Absolute Quantification of N-Glycosylation of Alpha-Fetoprotein Using Parallel Reaction Monitoring with Stable Isotope-Labeled N-Glycopeptide as an Internal Standard.

Abstract

Alpha-fetoprotein (AFP) is a well-established serum biomarker for hepatocellular carcinoma (HCC) in clinical laboratories. However, AFP levels can often be high in benign liver diseases such as liver cirrhosis. For this reason, specifically, the level of the aberrant N-glycosylation of AFP has been proposed as a HCC biomarker to improve diagnostic performance using targeted mass spectrometry (MS). In this study, we developed an endoglycosidase-assisted absolute quantification (AQUA) method by which to measure N-glycosylated AFP levels in serum using liquid chromatography-parallel reaction monitoring with immunoprecipitation. Especially, an isotopically labeled synthetic N-glycopeptide with N-acetylhexosamine (HexNAc) attached to asparagine (N) was used as an internal standard.

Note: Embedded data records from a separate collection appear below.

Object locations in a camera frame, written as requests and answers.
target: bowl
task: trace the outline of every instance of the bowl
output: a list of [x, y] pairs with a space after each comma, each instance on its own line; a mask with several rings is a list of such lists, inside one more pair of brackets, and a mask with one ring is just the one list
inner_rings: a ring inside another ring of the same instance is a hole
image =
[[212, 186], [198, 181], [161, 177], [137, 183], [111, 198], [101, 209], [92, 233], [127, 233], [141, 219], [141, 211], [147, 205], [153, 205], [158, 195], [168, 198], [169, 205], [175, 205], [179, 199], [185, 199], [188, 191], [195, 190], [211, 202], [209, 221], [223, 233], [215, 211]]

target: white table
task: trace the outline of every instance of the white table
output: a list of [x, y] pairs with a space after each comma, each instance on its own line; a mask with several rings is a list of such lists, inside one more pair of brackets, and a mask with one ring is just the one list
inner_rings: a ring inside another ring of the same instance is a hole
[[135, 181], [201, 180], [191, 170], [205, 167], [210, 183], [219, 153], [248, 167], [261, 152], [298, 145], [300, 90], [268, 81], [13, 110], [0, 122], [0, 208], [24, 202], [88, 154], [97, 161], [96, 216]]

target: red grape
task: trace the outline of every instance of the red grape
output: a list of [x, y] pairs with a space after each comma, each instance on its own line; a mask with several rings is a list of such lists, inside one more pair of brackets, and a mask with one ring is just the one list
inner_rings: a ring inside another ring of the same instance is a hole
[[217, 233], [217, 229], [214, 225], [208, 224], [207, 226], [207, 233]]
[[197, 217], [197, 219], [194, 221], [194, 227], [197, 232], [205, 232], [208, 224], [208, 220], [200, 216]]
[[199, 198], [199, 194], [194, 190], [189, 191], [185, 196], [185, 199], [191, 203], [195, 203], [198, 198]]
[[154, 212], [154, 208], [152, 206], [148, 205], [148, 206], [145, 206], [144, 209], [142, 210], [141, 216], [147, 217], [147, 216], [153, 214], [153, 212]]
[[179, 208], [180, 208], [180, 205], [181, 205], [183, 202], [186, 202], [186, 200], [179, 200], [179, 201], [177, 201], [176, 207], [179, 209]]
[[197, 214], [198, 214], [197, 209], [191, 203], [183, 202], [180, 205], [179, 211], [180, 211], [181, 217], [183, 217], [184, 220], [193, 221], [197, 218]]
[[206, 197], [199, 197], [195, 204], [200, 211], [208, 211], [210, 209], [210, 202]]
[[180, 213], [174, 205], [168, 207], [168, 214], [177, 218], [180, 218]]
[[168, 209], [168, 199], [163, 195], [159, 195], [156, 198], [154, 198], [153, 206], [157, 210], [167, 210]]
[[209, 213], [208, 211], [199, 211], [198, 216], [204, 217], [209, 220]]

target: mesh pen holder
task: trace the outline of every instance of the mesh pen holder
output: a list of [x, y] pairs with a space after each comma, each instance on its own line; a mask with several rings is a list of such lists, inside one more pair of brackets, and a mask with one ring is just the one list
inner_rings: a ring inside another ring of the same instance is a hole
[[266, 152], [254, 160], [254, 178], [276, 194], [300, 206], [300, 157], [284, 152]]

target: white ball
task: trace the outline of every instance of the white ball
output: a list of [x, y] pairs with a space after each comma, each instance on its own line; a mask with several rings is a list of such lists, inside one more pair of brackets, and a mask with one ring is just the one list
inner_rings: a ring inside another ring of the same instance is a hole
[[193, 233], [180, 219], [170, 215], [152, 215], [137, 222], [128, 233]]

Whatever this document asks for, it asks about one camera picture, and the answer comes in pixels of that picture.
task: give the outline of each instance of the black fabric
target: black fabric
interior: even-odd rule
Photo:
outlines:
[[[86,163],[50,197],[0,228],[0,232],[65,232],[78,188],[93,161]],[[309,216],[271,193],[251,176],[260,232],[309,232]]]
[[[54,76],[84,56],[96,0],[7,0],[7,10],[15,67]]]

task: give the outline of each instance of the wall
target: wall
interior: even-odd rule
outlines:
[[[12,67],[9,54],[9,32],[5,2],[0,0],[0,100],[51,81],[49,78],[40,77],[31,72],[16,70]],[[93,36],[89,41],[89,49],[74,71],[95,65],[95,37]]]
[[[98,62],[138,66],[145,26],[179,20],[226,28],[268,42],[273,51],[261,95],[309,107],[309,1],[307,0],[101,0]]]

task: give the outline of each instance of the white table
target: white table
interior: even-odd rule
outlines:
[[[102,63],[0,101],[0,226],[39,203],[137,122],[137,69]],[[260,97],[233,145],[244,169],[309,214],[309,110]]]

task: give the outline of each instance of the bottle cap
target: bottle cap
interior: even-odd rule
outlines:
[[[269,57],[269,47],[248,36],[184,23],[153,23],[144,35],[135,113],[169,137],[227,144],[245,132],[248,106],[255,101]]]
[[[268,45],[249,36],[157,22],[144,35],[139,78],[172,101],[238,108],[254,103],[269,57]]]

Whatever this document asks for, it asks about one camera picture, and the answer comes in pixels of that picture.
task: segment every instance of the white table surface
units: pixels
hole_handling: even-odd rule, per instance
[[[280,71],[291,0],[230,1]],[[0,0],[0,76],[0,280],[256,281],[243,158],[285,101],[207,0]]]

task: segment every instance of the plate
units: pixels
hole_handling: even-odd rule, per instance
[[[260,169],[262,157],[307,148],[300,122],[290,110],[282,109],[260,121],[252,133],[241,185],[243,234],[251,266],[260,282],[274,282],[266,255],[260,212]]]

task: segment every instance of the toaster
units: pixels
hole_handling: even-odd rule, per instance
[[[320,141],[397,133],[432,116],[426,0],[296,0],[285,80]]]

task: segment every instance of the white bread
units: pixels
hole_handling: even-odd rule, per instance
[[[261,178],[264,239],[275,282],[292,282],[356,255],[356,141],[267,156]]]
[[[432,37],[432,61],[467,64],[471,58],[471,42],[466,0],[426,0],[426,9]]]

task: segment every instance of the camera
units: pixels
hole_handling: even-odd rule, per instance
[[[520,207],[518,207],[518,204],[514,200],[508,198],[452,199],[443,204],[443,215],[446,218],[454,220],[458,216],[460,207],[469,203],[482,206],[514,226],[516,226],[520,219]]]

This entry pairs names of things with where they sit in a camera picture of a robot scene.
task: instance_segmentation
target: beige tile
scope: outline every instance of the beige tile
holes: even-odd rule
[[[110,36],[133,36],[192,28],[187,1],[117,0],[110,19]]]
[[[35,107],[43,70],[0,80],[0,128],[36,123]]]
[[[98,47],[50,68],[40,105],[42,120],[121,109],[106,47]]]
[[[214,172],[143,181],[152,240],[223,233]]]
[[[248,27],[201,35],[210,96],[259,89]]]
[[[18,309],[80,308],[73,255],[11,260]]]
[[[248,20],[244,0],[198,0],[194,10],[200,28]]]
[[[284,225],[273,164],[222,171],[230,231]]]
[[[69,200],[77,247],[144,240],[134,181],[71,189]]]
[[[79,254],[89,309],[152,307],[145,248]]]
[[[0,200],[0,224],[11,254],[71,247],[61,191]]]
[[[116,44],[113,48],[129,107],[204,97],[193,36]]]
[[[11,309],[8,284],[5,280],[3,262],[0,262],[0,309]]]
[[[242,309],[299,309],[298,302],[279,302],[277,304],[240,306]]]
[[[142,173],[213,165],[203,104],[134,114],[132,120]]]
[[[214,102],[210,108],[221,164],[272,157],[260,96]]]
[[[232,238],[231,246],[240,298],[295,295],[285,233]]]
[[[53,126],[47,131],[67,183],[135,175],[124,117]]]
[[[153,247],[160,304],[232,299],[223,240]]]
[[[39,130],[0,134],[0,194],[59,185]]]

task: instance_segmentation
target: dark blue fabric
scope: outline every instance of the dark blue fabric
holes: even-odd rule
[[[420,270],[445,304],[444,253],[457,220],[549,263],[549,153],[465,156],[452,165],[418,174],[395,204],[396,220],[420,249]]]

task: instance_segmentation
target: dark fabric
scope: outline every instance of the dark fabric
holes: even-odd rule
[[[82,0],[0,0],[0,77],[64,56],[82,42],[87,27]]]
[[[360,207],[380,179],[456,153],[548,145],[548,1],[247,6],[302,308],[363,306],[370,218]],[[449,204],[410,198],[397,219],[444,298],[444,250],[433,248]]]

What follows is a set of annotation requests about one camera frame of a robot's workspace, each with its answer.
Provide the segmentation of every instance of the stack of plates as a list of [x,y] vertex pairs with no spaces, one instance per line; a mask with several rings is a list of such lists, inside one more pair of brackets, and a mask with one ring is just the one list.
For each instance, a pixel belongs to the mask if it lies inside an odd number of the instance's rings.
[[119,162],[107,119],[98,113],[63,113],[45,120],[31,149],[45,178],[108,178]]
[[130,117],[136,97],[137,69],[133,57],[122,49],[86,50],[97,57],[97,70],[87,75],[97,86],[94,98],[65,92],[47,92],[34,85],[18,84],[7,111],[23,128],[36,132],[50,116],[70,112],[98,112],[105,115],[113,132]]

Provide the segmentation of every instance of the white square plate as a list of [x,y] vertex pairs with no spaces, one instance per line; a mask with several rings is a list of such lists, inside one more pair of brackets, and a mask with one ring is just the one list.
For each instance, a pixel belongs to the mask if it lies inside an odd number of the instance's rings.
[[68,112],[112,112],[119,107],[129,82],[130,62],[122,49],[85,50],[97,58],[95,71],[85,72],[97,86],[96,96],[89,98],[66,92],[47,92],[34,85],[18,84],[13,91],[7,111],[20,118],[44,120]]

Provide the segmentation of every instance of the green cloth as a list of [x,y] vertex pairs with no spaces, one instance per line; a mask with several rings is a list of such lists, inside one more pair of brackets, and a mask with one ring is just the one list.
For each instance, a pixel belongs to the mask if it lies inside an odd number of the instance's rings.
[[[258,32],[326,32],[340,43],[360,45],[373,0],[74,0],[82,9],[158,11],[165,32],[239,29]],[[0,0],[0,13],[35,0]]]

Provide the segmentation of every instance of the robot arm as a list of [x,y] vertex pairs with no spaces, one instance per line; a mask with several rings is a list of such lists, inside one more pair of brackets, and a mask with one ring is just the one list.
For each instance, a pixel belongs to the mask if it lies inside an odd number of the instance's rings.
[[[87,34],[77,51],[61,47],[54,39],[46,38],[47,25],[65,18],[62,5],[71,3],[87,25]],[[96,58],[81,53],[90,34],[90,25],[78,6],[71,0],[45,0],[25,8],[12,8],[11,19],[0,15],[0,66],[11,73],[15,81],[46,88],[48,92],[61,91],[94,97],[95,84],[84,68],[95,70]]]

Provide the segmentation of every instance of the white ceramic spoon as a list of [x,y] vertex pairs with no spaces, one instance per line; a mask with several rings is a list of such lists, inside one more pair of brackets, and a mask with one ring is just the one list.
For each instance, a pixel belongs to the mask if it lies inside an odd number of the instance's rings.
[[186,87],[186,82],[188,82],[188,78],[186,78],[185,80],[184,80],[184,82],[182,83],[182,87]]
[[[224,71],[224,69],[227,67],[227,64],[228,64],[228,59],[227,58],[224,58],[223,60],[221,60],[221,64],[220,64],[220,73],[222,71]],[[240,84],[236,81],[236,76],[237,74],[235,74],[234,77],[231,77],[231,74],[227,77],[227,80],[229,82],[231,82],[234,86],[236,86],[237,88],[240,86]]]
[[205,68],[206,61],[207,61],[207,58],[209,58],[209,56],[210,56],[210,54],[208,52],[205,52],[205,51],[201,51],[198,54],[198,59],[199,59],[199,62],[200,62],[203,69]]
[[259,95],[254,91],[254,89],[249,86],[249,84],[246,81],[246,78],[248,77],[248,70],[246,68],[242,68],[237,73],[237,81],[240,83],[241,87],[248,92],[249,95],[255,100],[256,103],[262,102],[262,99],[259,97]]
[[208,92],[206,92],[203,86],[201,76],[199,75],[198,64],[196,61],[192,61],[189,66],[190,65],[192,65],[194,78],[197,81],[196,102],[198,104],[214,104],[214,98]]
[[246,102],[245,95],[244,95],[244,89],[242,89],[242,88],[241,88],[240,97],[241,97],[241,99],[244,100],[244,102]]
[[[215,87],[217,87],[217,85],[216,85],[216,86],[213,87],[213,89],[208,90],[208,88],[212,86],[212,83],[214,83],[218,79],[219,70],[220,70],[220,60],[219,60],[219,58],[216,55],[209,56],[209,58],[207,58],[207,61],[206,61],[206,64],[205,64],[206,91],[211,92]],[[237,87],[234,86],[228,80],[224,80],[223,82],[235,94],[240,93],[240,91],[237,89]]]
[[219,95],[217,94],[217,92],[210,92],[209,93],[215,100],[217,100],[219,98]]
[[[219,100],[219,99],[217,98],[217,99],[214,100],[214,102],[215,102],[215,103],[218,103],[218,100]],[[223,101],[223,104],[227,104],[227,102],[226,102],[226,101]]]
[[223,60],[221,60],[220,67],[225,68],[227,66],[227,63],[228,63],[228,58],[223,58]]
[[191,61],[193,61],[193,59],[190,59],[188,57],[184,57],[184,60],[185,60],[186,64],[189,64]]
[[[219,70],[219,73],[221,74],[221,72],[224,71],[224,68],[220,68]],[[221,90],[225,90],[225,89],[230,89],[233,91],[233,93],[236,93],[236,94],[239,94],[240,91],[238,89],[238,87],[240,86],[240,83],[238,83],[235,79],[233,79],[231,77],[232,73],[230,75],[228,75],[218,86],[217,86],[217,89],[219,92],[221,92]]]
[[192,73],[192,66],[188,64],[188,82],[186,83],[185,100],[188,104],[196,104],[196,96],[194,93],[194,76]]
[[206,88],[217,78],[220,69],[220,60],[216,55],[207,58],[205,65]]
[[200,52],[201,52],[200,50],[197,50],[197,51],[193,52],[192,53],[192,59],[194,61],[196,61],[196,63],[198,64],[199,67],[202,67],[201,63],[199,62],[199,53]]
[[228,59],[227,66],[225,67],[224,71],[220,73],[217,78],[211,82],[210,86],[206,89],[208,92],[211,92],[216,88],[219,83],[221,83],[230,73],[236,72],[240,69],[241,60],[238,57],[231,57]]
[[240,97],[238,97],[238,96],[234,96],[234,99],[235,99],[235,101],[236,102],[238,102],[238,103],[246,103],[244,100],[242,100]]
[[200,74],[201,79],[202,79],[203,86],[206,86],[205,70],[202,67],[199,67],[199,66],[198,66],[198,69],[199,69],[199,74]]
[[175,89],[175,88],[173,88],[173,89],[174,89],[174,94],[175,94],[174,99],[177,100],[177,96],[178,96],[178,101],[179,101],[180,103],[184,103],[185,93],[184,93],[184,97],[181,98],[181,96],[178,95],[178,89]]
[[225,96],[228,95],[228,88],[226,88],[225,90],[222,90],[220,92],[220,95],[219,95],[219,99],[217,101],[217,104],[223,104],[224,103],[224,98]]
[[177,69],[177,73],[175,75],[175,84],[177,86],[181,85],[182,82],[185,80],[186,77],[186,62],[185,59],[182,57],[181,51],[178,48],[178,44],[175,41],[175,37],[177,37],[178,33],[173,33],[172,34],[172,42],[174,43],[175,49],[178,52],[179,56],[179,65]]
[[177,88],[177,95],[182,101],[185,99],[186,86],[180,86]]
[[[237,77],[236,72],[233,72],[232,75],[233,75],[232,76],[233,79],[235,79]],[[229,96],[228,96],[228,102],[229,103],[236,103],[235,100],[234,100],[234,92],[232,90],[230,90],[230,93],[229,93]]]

The efficacy of this method was demonstrated by quantifying the N-glycosylation of AFP in human serum. As a result, we showed that the lower limit of the quantification of a stable isotope-labeled N-glycopeptide reached an attomolar level. Our method also had a linear dynamic range from 2 to 6000 ng/mL for N-glycosylated AFP levels. Finally, the N-glycosylation levels of AFP were measured in HCC patients and in healthy donors with the coefficient of variation in both cases (<10% CV). To the best of our knowledge, this is the first report of the AQUA of N-glycosylated AFP in human sera using a stable isotope-labeled glycopeptide as an internal standard. The results demonstrate that our method can facilitate the discovery and verification of aberrant glycoprotein biomarkers in human serum and plasma through sensitive and precise quantification.